··· Source data

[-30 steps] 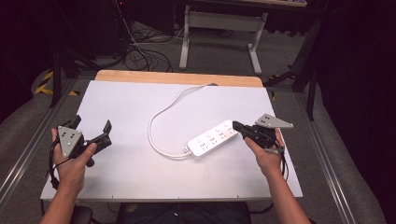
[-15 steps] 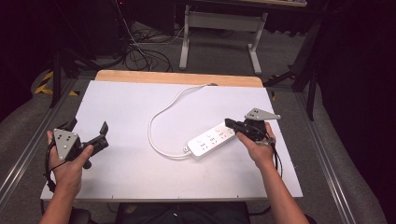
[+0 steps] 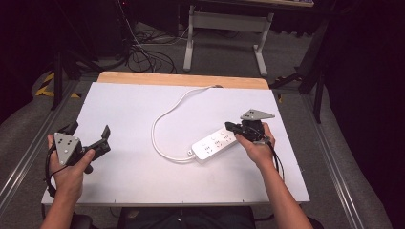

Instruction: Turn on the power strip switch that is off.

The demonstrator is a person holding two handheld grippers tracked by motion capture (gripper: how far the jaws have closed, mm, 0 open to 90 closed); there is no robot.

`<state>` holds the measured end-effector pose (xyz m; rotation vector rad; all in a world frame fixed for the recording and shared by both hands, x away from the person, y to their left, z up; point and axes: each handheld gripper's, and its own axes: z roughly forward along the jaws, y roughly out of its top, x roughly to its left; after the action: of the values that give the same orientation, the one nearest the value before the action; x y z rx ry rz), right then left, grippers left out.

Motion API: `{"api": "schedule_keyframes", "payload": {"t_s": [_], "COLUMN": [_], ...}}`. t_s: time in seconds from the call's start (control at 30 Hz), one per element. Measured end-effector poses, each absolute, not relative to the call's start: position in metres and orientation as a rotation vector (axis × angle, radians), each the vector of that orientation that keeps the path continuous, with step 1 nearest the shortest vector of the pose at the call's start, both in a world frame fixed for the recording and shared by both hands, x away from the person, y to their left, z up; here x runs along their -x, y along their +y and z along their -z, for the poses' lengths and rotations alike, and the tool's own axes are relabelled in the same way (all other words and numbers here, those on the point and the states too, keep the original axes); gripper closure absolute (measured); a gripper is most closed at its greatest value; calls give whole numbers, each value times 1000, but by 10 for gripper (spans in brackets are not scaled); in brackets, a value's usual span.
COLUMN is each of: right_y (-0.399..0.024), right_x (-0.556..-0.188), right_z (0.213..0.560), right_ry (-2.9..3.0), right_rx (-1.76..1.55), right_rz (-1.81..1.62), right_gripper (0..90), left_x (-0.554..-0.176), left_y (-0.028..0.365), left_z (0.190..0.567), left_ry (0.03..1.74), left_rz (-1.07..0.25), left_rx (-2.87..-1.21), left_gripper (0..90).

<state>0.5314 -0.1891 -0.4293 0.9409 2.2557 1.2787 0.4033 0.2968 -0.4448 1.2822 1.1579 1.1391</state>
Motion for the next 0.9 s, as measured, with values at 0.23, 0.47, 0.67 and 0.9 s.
{"api": "schedule_keyframes", "payload": {"t_s": [0.23,0.47,0.67,0.9], "right_y": [-184,-179,-177,-174], "right_x": [-540,-548,-552,-552], "right_z": [441,452,458,464], "right_ry": [2306,2346,2338,2315], "right_rx": [-940,-963,-981,-982], "right_rz": [-1198,-1127,-1128,-1121], "right_gripper": [900,900,897,900], "left_x": [-401,-401,-400,-400], "left_y": [298,298,298,298], "left_z": [445,446,445,445], "left_ry": [1157,1160,1152,1154], "left_rz": [-1140,-1141,-1148,-1143], "left_rx": [-1288,-1293,-1304,-1297], "left_gripper": [42,44,49,51]}}
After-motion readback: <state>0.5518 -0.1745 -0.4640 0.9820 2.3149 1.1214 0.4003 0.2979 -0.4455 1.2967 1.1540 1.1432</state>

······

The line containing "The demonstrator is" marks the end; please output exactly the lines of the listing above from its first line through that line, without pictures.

_Expected answer_
[-30 steps] 
[-15 steps] 
[+0 steps] 

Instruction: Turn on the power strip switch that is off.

The demonstrator is a person holding two handheld grippers tracked by motion capture (gripper: how far the jaws have closed, mm, 0 open to 90 closed); there is no robot.

That completes the answer to the exercise.